Problem requirements. From the listing below, output only the lines starting at the line that has "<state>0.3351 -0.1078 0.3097" and ending at the line that has "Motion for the", exactly as they appear, ends included.

=== Given information ===

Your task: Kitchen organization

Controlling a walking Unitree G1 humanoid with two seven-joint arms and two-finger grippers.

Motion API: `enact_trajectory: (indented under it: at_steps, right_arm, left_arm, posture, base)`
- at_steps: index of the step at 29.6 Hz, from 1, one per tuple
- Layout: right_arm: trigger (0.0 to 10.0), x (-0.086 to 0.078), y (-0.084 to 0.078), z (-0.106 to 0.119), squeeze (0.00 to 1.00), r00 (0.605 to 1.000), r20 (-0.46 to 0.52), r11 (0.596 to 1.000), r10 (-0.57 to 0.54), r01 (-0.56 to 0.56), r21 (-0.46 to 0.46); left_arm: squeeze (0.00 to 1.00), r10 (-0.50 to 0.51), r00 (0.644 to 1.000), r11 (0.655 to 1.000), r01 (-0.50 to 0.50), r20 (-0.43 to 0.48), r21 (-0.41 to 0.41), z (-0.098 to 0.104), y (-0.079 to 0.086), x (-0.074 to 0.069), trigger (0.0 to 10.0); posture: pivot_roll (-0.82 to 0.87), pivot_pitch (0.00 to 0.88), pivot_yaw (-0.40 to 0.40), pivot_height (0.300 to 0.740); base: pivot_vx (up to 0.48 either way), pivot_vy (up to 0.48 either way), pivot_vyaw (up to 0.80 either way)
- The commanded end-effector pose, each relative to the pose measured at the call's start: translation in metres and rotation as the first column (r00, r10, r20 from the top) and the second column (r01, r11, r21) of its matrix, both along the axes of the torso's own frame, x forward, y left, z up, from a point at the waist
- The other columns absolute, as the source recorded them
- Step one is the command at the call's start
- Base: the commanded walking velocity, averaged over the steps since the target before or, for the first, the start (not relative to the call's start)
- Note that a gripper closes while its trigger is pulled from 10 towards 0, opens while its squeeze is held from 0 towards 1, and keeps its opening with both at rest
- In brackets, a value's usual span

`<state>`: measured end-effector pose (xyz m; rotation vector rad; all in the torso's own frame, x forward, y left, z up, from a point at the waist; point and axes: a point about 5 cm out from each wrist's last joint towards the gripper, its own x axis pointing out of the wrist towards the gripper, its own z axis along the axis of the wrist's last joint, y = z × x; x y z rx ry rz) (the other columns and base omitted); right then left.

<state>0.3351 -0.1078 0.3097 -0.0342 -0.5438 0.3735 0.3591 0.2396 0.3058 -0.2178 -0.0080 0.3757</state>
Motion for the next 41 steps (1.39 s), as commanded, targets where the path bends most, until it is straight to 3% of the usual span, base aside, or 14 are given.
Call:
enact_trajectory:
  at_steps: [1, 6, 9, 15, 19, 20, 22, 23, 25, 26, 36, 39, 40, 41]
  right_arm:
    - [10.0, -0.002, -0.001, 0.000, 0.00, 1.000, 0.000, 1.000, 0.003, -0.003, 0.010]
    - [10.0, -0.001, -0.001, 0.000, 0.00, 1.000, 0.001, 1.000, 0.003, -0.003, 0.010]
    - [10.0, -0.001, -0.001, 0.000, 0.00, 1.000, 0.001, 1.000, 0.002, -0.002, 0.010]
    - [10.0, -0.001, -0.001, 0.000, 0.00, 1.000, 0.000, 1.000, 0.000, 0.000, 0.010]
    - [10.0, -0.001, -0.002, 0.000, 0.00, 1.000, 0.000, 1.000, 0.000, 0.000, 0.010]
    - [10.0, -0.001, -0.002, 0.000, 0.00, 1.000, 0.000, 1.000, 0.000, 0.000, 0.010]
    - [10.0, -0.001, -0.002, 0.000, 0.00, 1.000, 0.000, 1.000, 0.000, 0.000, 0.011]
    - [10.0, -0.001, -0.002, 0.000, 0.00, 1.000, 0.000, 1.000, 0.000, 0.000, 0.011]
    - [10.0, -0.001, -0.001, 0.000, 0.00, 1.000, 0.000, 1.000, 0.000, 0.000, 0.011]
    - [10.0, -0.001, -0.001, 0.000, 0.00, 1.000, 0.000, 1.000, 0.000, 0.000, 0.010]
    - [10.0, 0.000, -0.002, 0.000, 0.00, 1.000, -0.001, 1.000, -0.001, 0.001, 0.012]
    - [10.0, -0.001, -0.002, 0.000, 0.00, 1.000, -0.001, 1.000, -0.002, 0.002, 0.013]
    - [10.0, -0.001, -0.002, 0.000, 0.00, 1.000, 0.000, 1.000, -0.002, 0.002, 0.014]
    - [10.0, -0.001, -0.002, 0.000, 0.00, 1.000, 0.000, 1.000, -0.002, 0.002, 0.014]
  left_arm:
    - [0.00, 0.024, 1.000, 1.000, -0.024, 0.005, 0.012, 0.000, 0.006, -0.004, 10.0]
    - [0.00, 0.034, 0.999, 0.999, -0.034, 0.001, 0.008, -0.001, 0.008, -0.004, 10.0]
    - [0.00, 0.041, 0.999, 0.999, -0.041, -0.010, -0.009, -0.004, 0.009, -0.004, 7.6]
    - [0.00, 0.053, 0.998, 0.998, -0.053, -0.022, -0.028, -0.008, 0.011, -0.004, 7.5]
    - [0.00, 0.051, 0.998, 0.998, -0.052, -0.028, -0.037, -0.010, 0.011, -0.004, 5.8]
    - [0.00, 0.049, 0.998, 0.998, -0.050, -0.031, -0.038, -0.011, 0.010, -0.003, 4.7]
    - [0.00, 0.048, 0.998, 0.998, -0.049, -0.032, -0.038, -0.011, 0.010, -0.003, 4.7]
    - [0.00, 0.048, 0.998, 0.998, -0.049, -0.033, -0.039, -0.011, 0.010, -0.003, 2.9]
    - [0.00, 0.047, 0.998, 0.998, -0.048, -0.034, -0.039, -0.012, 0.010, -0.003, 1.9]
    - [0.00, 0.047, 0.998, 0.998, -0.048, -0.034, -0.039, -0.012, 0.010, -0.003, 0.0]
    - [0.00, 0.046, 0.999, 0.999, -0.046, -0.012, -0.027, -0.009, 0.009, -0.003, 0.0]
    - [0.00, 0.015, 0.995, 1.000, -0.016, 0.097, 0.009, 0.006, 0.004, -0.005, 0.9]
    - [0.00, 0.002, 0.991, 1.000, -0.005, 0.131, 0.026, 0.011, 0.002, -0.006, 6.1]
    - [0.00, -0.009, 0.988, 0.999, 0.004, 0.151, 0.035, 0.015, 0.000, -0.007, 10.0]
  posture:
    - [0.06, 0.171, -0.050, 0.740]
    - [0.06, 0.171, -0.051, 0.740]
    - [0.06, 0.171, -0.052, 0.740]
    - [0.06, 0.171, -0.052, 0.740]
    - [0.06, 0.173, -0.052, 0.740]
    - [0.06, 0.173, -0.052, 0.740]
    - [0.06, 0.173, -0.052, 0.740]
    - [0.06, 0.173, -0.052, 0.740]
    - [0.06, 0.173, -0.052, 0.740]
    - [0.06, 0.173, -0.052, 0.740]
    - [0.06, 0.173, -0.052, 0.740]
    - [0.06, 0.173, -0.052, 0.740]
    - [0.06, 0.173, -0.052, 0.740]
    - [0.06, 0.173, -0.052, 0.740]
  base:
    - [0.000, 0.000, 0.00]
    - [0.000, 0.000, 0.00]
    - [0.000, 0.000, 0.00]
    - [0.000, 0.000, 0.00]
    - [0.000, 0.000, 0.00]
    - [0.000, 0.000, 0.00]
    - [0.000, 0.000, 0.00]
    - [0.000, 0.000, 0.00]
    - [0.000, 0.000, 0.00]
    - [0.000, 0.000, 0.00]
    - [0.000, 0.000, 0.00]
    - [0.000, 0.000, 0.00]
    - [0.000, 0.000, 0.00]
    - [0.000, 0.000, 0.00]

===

Solution for this problem.
<state>0.3351 -0.1078 0.3097 -0.0342 -0.5438 0.3735 0.3591 0.2396 0.3058 -0.2178 -0.0080 0.3757</state>
Motion for the next 41 steps (1.39 s), as commanded, targets where the path bends most, until it is straight to 3% of the usual span, base aside, or 14 are given.

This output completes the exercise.